Que ce soit en droit public ou privé, les projets informatiques sont soumis à des appels d’offres où de nombreux compétiteurs font preuve d’une volonté farouche pour emporter l’affaire. Souvent, ce type d’appels d’offres intègre une phase de Proof Of Concept, étape permettant de valider les hypothèses avancées d'un projet. Elle permet ainsi d'éclaircir les zones d'ombres dudit projet en écartant les risques techniques et/ou en validant son orientation fonctionnelle. Encore faut-il que cette période précontractuelle soit menée de bonne foi.
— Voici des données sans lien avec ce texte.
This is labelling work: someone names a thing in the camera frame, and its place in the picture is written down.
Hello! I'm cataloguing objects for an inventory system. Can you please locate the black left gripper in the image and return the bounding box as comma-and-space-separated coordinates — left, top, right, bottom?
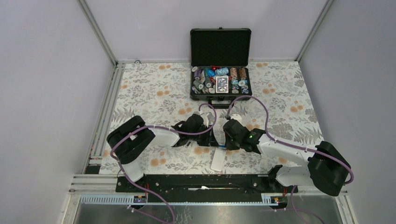
189, 125, 219, 147

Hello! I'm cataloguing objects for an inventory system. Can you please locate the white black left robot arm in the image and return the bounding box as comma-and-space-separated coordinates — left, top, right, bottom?
106, 114, 219, 192

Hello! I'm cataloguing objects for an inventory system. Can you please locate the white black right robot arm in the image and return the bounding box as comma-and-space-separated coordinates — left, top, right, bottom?
223, 119, 351, 196

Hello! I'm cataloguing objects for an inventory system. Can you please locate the floral patterned table mat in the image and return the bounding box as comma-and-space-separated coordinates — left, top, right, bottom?
100, 61, 329, 175

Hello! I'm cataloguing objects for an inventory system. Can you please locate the playing card deck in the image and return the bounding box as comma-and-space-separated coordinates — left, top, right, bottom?
215, 76, 229, 93

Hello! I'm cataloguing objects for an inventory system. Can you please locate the black poker chip case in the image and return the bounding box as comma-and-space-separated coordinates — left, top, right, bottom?
190, 28, 253, 109

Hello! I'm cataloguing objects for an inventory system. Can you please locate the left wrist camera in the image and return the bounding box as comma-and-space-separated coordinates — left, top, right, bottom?
200, 112, 212, 127

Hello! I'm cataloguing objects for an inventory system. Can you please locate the black mounting base rail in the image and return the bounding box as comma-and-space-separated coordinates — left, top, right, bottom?
115, 174, 293, 200

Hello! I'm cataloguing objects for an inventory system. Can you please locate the aluminium frame rail left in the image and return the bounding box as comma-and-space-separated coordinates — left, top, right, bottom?
58, 61, 126, 224

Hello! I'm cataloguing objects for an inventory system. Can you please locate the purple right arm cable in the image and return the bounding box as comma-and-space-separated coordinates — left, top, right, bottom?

Une jurisprudence constante en matière de pourparlers vient traiter du préjudice pouvant être réparé en cas de rupture de pourparlers.

Période de pourparlers et bonne foi
Depuis 2016, une nouvelle disposition du Code civil vient imposer aux parties de mener des négociations en respectant "impérativement" les "exigences de la bonne foi". L’article 1112 du Code civil énonce "En cas de faute commise dans les négociations" dit le texte, "la réparation du préjudice qui en résulte, ne peut avoir pour objet de compenser ni la perte des avantages attendus du contrat non conclu, ni la perte de chance, d'obtenir ces avantages".

Ainsi, si la conduite et la rupture des pourparlers restent libres, elles ne doivent pas dégénérer en "faute", à savoir une intention de nuire qui se traduirait par le fait d'avoir prolongé artificiellement les pourparlers, sans intention réelle de contracter et dans le but manifeste d'obtenir des renseignements confidentiels (Cour de Cassation, Chambre commerciale, du 20 mars 1972, 70-14.154), ou bien par une simple négligence consistant à laisser la partie victime engager des dépenses importantes, pour soutenir les pourparlers avant de les rompre de manière brutale (Cour de Cassation, Chambre civile 1, du 6 janvier 1998, 95-19.199)sans raison(s) valable(s) et sans nécessaire preuve d'une quelconque mauvaise foi (Cour de Cassation, Chambre commerciale, du 12 octobre 1993, 91-19.456).

Les degrés d’intensité de l’obligation d’information
De plus, l’article 1112-1 du Code civil prévoit l’obligation pour "celle des parties qui connaît une information dont l'importance est déterminante pour le consentement de l'autre" à "l'en informer dès lors que légitimement, cette dernière ignore cette information ou fait confiance à son co-contractant". Ce texte, qui exclut les informations relatives à "la valeur de la prestation", précise "qu'ont une importance déterminante les informations qui ont un lien direct et nécessaire avec le contenu du contrat, ou la qualité des parties".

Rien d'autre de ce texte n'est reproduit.